In other words, being authentic means finding out who you are and being that person 100% of the time in all that you do and create. And accepting the consequences.

Just show up

If you’re a writer, this means writing whatever it is that you feel you want to say today – not what you think will garner the most views, clicks and likes.

If something happened today that mattered to you and you think that it needs capturing in words and putting out into the world – sit down and write! Did something catch your attention or inspire you and you want to tell people about it? Sit down and write!

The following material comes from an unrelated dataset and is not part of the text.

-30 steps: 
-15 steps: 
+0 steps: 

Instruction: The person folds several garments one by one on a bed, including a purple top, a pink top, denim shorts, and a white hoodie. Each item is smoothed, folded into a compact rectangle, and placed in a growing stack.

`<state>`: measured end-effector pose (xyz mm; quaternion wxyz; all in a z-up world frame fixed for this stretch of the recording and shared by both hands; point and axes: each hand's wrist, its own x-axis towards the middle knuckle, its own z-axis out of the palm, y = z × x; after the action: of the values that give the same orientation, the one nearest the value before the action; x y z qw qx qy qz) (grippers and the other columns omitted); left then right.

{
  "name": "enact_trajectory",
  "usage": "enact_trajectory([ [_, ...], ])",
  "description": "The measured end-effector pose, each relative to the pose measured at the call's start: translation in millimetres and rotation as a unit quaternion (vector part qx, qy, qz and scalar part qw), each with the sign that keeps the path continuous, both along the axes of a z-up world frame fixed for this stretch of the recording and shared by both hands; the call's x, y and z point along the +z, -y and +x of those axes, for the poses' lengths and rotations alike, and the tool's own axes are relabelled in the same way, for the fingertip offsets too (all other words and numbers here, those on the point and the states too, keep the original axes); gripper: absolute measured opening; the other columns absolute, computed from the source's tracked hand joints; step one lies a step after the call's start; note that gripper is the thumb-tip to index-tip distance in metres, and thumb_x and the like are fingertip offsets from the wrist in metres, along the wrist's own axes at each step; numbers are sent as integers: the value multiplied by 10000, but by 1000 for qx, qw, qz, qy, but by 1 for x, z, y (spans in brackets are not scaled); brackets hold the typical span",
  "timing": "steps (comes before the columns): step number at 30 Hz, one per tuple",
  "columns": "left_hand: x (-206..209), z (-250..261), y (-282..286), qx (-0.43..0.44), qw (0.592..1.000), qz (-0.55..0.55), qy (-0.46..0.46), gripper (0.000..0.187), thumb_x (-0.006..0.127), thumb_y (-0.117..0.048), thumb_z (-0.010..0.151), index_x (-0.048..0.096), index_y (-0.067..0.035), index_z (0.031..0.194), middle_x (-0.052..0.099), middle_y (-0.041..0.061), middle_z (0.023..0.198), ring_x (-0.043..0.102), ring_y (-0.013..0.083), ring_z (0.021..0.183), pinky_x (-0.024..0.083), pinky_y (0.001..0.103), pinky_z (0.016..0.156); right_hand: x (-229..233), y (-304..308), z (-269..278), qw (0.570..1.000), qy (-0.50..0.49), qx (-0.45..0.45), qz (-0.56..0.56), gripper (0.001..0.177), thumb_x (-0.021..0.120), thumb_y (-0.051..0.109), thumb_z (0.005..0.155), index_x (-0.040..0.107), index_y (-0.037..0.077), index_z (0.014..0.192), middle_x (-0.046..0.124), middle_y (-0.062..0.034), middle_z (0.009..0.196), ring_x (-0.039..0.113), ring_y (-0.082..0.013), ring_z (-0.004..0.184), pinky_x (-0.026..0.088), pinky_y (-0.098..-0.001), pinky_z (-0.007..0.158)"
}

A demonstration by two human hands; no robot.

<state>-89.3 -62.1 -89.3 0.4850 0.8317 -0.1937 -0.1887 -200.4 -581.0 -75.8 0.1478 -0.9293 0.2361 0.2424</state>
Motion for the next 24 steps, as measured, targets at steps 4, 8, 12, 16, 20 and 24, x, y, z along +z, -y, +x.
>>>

Whether it’s four paragraphs or four hundred pages, written in language poetic or plain, or even complete horsesh*t which gets deleted straight after writing, never to be thought of again (or only with a deep cringe). It matters not — just get it down.

It might be a cliché beloved of every person who ever sat down to write about writing to say that “showing up” is the most important thing in this crazy creative enterprise that fascinates us so unerringly. But clichés are clichés for a reason and that is because there is some truth in them. Consistency – “showing up” – is what it’s all about. It’s what keeps us going, even when the gruel of success is thin.

Keep on showing up with your own voice and your own thoughts and your own unique view of the world. Keep showing up to write the good, the average, the crappy, the slightly better…and the truly horrific.

Enjoy the flashes of success for what they are: beautiful but ephemeral fireworks going off when you least expect, shining bright for a few seconds before fizzling away. Try to hold the memory of them lightly on an open palm.

I’m holding on to that thought as I sit down to write once more.